Интерьер кафе был необычным: комната с низким потолком, пол усыпан опилками, столы грубой работы, скамьи – деревянные, струганые. На черной стене был нарисован огромный багровый слон с поднятым хоботом, бюсты женщин-великанш, головы, глаза и крупы лошадей. Все эти изображения пересекали линии всех цветов радуги. Помимо изображений, на стенах были и надписи, например: «Доите изнуренных жаб», «К черту вас, комолые и утюги», а над женской уборной было написано: «Голубицы, оправляйте свои перышки».

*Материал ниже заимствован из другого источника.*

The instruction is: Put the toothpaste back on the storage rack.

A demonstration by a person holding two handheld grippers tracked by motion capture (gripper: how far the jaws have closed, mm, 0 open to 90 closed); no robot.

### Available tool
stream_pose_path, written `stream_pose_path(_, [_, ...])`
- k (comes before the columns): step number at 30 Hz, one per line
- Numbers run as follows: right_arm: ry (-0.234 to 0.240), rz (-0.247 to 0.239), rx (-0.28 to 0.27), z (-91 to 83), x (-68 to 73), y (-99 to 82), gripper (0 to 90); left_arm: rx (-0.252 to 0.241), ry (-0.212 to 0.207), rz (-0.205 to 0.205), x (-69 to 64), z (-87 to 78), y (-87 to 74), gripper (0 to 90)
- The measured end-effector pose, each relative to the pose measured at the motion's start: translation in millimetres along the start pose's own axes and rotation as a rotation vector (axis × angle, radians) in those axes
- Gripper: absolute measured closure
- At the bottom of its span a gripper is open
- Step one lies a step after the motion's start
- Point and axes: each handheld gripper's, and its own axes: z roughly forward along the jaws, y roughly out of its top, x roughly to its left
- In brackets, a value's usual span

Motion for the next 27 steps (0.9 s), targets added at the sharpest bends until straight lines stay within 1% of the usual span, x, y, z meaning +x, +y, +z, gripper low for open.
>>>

Публика приходила поздно, обычно после представлений в театре. Кроме постоянно выступающих футуристов, на сцену поднимались и зрители из зала – певцы, поэты, танцоры, актеры. Гольцшмидт веселил публику, разбивая доски о голову. «Кафэ пока очень милое и веселое учреждение. Народу битком. На полу опилки. На эстраде мы. Публику шлем к чертовой матери. Футуризм в большом фаворе», – вспоминал Маяковский.
В кафе часто появлялись и анархисты, захватившие дома поблизости, и чекисты, не чуждые новому искусству. Лев Гринкруг, который посещал кафе ежедневно, вспоминал, что анархисты часто устраивали драки со стрельбой. Футуристы, будучи тогдашними панками, конечно, это приветствовали. С каждым днем деятельность анархистов в Москве расширялась, они захватывали все новые и новые здания. В марте 1918 года Маяковский, Каменский и Бурлюк собрались устроить в одном из ресторанов клуб «индивидуаль-анархизма творчества». Однако ЧК, видя нарастающую активность временных политических союзников, решила перевести их в категорию врагов. Весной 1918 года по всей Москве анархистские коммуны были ликвидированы, а вместе с ними – и проект ресторана, и «Кафе поэтов».